How slow is AT&T's EDGE network? If you find yourself in an area where no Wi-Fi is available, it might just be faster to wander around until you find an available Wi-Fi connection, rather than try to surf using EDGE (OK – that's probably a bit of an exaggeration, but how much of an exaggeration it is depends on how far you end up having to walk).
My anti-AT&T orientation notwithstanding, I have to say that the iPhone has far more upside than down, including its undeniably cool web-browsing features. Trying to view the web on most other handhelds has always struck me as akin to playing XBOX 360 games on a 12-inch black-and-white TV; you can tell there's a lot of potential in what is taking place on your screen, but you get the strong sense that something important is missing.
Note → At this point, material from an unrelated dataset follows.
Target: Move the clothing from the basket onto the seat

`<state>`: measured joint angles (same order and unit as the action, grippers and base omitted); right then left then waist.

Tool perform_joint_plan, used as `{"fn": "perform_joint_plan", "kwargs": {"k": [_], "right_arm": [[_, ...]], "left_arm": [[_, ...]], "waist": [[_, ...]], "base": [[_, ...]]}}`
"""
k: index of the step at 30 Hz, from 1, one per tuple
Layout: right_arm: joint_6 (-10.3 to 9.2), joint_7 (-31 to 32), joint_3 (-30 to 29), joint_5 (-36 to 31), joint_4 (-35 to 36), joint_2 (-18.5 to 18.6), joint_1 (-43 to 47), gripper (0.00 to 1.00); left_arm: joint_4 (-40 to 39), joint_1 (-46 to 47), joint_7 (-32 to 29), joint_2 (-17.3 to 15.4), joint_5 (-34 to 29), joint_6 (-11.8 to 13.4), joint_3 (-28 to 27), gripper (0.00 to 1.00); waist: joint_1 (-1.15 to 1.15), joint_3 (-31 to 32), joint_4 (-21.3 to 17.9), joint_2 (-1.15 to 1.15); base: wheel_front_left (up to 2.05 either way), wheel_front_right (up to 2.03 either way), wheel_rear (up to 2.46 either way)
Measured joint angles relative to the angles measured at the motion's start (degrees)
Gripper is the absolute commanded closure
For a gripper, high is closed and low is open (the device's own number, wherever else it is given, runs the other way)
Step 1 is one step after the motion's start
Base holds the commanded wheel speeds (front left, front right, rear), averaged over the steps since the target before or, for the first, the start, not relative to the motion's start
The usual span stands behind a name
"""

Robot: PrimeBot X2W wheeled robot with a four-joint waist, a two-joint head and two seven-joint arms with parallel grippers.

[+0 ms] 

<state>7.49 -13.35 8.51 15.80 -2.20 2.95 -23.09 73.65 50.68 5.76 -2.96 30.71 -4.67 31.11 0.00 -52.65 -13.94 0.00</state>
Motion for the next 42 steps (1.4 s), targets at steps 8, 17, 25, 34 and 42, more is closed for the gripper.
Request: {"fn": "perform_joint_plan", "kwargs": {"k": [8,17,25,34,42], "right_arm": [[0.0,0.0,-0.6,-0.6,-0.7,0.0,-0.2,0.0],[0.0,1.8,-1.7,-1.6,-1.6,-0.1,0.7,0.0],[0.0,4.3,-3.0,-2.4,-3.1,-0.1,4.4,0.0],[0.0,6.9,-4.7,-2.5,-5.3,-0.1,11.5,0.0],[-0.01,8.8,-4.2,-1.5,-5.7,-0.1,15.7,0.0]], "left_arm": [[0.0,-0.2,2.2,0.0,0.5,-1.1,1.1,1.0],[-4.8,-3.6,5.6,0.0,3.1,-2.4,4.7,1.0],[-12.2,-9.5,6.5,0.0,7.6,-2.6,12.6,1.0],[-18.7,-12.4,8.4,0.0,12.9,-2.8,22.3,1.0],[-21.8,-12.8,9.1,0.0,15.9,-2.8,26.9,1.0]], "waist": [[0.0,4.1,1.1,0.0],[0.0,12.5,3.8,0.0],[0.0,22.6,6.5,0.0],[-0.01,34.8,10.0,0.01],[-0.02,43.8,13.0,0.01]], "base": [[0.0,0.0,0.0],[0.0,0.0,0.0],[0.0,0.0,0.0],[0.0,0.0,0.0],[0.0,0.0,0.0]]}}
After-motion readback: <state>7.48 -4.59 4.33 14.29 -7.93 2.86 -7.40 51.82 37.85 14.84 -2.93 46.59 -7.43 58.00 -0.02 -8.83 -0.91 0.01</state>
You can't compare surfing the web on the iPhone to browsing about on a cutting-edge PC with a top-of-the-line monitor – not by any stretch of the imagination – but it certainly ranks as "best in show" where currently available handhelds are concerned. The first time I used my finger to "click" an image and saw it enlarge, it was like a moment from childhood; even though I knew what was going to happen, I couldn't help but feel like I'd just performed some manner of magic trick.
Probably the coolest ancillary functions of the iPhone are its music storage and playback capabilities. While the snafu concerning the need for an adaptor to actually plug in headphones indicates that Apple experienced a collective brain fart when engineering the phone's iPod-like functions (see Colin Rowntree's review for more on that problem), the iPhone interface deserves major kudos from a design perspective. While I'm sure it can become cumbersome once one's on-board music collection is enormous, flipping through album artwork is just way more enjoyable than scrolling through text titles using an iPod's dial.
On balance, I'd say the iPhone is deserving of most of the hype that has surrounded its much-celebrated launch. Once Apple has addressed some of the most obvious flaws – the widely reported battery life issues, in particular – my sense is that it will be well on its way to carving out a market share in the mobile communications sector that is similar to the one the iPod enjoys in the handheld music playback device market.